▶ **EXERCISE**:
Reproduce word for word the lines between those holding "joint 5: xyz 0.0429" and "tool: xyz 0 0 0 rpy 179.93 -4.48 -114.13", inclusive, and nothing else from the data below.

===== EXERCISE DATA =====

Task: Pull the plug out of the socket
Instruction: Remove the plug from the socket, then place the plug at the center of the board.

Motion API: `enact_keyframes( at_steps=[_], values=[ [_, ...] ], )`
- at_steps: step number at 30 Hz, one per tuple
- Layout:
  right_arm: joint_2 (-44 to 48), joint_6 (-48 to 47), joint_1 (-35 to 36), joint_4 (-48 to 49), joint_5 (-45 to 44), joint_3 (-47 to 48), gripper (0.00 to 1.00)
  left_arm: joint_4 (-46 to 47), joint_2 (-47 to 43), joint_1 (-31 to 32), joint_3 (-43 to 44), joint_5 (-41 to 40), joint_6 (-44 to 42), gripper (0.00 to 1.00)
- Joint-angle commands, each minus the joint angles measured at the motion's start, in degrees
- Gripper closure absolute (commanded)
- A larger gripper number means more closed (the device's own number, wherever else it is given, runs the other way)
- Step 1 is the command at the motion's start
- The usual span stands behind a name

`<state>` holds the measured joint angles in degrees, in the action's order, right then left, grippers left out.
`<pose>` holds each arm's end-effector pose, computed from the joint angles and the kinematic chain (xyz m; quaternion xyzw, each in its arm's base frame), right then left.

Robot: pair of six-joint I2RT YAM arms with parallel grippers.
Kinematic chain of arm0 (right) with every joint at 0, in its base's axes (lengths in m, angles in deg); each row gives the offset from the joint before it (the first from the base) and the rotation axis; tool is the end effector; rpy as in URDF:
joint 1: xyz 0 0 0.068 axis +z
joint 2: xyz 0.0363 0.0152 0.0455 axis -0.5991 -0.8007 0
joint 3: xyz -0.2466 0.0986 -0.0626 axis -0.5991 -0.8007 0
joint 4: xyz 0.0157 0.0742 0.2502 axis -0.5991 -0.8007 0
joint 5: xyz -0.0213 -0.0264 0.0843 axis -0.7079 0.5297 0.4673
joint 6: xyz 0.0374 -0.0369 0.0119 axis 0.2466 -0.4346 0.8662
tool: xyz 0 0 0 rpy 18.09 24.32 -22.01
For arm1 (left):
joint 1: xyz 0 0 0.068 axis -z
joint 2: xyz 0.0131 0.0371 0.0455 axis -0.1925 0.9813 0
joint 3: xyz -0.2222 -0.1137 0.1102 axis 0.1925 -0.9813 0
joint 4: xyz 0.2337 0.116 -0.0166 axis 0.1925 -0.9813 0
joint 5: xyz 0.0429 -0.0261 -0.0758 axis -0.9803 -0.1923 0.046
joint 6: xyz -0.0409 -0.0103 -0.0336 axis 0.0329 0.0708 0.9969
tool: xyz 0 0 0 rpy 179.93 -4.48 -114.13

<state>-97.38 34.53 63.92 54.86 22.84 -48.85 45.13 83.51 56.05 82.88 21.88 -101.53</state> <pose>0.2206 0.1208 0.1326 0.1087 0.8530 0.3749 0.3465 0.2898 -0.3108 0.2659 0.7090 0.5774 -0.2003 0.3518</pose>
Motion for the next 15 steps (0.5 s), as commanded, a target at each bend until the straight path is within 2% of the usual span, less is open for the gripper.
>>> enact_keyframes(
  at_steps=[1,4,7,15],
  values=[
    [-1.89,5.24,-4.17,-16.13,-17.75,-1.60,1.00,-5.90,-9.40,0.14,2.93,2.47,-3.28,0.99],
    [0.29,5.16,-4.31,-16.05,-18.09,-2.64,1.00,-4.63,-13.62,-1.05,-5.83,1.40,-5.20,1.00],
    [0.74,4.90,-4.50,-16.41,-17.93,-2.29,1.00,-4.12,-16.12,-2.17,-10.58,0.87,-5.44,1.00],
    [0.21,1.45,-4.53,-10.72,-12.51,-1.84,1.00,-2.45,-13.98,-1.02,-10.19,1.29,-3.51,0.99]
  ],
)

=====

▶ **SOLUTION TO THE PROBLEM**:
joint 5: xyz 0.0429 -0.0261 -0.0758 axis -0.9803 -0.1923 0.046
joint 6: xyz -0.0409 -0.0103 -0.0336 axis 0.0329 0.0708 0.9969
tool: xyz 0 0 0 rpy 179.93 -4.48 -114.13

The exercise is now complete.